#### Task item
Please show each line of the listing where "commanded" is present.

··· Information provided

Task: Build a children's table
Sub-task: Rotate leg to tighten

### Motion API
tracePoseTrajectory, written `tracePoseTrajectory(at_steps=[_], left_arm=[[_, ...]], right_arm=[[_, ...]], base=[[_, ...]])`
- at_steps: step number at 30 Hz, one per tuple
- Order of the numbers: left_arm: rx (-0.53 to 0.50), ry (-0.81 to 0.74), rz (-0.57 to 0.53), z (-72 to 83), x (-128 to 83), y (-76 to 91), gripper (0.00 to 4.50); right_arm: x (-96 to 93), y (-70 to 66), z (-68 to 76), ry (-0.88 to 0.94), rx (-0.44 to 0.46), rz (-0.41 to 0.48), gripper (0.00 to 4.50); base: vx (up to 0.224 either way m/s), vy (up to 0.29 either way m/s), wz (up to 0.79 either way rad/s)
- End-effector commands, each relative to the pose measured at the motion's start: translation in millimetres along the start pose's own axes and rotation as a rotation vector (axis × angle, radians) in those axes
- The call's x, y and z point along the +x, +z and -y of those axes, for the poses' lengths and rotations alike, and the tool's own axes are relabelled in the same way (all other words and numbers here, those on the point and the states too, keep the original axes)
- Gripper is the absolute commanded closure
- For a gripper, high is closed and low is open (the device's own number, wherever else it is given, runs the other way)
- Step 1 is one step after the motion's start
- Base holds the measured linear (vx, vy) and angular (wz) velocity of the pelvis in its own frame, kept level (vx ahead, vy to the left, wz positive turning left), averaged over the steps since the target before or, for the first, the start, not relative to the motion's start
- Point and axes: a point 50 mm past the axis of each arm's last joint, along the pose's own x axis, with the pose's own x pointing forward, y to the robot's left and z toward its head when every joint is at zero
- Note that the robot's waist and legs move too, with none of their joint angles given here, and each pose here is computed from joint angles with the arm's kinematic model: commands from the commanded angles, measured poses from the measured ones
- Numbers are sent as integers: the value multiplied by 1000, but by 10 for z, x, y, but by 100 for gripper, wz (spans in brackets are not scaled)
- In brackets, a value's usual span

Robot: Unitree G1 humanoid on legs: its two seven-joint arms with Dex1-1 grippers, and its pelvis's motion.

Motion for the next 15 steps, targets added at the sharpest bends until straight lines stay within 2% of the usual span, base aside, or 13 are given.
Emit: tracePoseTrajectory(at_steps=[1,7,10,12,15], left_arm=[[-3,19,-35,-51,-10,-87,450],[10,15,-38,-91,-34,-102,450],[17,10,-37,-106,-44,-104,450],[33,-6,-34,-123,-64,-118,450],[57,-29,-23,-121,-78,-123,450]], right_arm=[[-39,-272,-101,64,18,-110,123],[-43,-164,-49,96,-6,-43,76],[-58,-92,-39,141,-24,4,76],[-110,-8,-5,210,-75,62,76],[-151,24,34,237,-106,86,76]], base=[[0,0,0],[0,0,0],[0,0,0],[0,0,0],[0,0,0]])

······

#### Response for this exercise
- Gripper is the absolute commanded closure
- Note that the robot's waist and legs move too, with none of their joint angles given here, and each pose here is computed from joint angles with the arm's kinematic model: commands from the commanded angles, measured poses from the measured ones

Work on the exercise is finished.